BJP’s Next Target: Kerala

ModishahEmboldened by its emphatic win in Uttar Pradesh and stunning electoral gains elsewhere, the Bharatiya Janata Party (BJP) is now looking to expand its spread in the south just as it did in new turfs such as the North East, especially in Kerala where the parent outfit, the RSS, has more than 5,600 shakhas, the largest figure for a single state. According to the RSS, there are 56,859 shakhas across the country.

Though the RSS has picked up in organisational strength in the state since the end of Emergency in 1977, the BJP, its political arm, or its predecessor Bharatiya Jana Sangh, has had far disproportionate electoral success. The BJP opened its account in the state assembly for the first time only in the 2016 assembly polls, winning one seat in the 140-member House. Senior BJP leader O Rajagopal was elected from the Nemom constituency in Thiruvananthapuram district with a majority of 8,671 votes, eating into traditional Congress votes to batter his key opponent who belonged to the Communist Party of India (Marxist) (CPM).

Though the CPM-led Left Democratic Front cruised to a near two-thirds majority in the last year’s polls, the BJP saw its vote share rise significantly from 6% in the 2011 state election to more than 15%. The party, which had aligned with Bharath Dharma Jana Sena (BDJS) led by Sree Narayana Dharma Paripalana Sangham general secretary Vellappalli Natesan to pull in the numerically preponderant Ezhava votes, came second in seven assembly seats, much to the anguish of the Left and the Congress-led United Democratic Front (UDF).
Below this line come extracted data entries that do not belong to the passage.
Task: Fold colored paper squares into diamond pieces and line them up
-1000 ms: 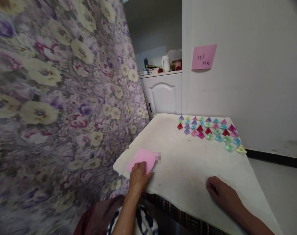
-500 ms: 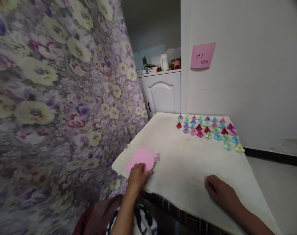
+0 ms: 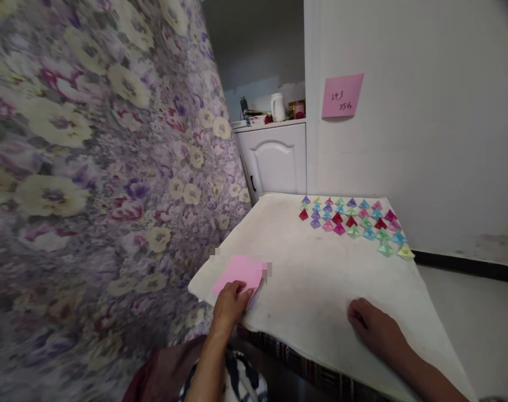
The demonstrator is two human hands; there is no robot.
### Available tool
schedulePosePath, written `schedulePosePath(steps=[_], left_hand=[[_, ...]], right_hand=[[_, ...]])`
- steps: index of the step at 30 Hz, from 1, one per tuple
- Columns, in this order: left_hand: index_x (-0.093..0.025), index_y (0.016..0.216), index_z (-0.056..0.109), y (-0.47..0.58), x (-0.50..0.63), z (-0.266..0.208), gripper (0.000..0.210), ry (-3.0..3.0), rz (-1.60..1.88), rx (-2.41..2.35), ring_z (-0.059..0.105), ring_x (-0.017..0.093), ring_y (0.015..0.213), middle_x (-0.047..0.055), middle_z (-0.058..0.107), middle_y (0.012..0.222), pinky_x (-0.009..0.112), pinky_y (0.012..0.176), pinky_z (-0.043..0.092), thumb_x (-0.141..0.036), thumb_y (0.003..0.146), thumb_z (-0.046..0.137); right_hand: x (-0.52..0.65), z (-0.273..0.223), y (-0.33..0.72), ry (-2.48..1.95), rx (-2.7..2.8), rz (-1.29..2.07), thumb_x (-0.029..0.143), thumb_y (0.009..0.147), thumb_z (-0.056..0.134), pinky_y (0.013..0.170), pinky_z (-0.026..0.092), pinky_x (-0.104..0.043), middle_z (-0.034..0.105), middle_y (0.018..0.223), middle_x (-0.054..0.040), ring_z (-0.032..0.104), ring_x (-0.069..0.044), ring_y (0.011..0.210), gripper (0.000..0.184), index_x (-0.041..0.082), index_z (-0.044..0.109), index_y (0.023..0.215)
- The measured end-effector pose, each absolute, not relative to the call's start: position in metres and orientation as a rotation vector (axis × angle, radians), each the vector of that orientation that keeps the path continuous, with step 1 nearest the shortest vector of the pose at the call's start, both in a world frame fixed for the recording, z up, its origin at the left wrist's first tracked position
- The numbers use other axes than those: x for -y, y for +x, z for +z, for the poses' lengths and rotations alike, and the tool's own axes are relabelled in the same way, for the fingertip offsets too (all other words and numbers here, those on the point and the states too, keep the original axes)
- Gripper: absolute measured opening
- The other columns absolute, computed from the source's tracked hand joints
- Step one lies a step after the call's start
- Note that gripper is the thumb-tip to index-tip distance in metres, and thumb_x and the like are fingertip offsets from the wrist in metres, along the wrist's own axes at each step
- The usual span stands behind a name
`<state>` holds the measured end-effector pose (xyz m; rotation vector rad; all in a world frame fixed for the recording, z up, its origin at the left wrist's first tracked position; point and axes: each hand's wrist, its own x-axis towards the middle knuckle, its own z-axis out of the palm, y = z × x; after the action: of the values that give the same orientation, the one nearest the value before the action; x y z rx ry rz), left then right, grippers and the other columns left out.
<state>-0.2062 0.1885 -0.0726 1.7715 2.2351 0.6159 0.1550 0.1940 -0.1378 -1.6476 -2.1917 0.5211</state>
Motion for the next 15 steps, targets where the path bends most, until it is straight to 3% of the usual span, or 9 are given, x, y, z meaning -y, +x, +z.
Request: schedulePosePath(steps=[8,15], left_hand=[[-0.02,0.077,0.067,-0.205,-0.188,-0.069,0.019,1.795,0.766,-2.284,0.06,0.017,0.074,0.003,0.067,0.078,0.025,0.068,0.041,-0.021,0.077,0.048],[-0.02,0.089,0.064,-0.198,-0.185,-0.057,0.025,1.803,1.088,-2.285,0.061,0.019,0.086,0.004,0.068,0.093,0.027,0.077,0.045,-0.03,0.084,0.042]], right_hand=[[-0.194,-0.139,0.154,-1.642,2.211,0.509,0.024,0.083,0.04,0.057,0.033,-0.024,0.056,0.077,-0.0005,0.054,-0.016,0.067,0.014,0.022,0.052,0.076],[-0.192,-0.135,0.152,-1.63,2.208,0.533,0.022,0.082,0.039,0.058,0.034,-0.025,0.056,0.077,-0.0006,0.054,-0.016,0.067,0.014,0.022,0.051,0.076]])
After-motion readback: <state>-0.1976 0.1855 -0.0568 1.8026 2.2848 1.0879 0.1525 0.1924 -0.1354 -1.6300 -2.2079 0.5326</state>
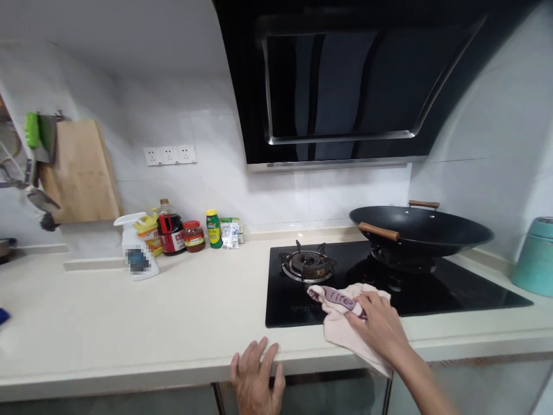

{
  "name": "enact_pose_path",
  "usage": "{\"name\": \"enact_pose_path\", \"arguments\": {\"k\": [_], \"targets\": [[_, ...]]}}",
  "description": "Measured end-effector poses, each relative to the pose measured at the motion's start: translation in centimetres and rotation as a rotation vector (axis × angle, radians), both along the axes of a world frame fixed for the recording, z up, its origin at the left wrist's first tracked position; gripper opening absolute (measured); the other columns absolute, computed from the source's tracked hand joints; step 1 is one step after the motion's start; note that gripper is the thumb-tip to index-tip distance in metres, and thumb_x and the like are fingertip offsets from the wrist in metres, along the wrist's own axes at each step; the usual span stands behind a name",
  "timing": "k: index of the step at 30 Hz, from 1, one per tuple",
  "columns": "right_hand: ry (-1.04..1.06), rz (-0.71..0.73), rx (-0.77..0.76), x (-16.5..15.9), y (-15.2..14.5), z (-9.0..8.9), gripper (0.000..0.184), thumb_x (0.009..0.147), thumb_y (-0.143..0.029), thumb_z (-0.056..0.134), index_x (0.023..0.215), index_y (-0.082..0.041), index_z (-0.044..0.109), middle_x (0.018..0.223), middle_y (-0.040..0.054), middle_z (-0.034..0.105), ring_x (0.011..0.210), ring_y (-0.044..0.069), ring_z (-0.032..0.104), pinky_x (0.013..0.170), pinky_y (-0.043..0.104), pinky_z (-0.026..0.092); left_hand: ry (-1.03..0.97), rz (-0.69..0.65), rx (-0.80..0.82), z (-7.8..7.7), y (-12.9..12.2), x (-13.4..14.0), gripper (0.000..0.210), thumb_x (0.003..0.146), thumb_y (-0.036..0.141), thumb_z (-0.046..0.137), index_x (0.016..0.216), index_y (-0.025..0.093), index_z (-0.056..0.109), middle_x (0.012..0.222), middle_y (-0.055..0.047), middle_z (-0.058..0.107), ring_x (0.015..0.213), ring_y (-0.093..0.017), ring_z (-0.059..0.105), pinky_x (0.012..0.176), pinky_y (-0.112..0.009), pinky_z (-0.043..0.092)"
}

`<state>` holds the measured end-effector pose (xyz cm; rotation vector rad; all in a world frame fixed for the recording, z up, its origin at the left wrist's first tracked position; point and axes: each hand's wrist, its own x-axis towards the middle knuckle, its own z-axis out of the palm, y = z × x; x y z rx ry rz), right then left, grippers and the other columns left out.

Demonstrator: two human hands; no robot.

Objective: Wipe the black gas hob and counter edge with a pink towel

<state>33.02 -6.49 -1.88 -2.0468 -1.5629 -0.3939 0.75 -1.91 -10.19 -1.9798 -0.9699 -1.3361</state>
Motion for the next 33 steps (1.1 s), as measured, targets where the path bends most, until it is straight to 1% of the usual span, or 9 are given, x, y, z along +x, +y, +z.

The ruling party at the Centre, which expects to open an account in the state in the 2019 Lok Sabha polls, has also vehemently campaigned to highlight the ongoing violence between its cadres and those of the CPM, which rules the state, as a witch hunt by the Marxists. The BJP and the RSS contend that the CPM is resorting to murderous ways to stem in the growth of the BJP which has made deep inroads in the state, securing huge gains even in local bodies polls. Ever since new chief minister Pinarayi Vijayan took over last May, the BJP and the RSS have launched an aggressive nationwide campaign claiming that CPM was out to physically eliminate their cadres for fear of losing their turfs.

The Sangh also dispatched a handful of ‘observers’ to Kannur — which it has termed as the epicentre of political violence targeted at RSS and BJP activists — to ‘capture’ the plight of its workers and to initiate a nationwide campaign against the Left in Kerala. Crime records show that both the RSS and the CPM cadres were equally responsible for a spate of violence in the northern district and elsewhere. Between 2000 and 2016, RSS lost 31 workers and the CPM 30. However, the RSS-steered blitz successfully managed to project workers of the Hindu nationalist party as more of victims than perpetrators. Meanwhile, in recent weeks, RSS and BJP workers have taken out public processions against “Redtrocity”, a Sangh nomenclature for violence unleashed by the Left against its workers, from Bhuj in Gujarat to Kanyakumari in Tamil Nadu to Korba in Chhattisgarh and Dibrugarh in Assam to Shimla in Himachal Pradesh.

The RSS and the BJP have claimed that neither the Left nor the Congress, which have shared power since the formation of the state in 1956, have protected the interests of the Hindus; the state accounts for over 54% Hindus while close to 45% are either Muslim or Christian. The prosperity of the minorities in the state many of whom have hit pay dirt thanks to the Gulf Boom has triggered much jealousy. Christians and the Muslims also enjoy enormous political power. As of now, the CPM wields tremendous clout among the Hindus of Kerala, which prides itself for its high social indicators. Yet, hopes are high in the BJP that the appeal of its campaign spearhead Prime Minister Narendra Modi and the tactics of party president Amit Shah will help it pull off stunning poll gains in 2019 in a state whose political narrative has so far been defined by bipolar contests between the Left and the Congress-led coalition.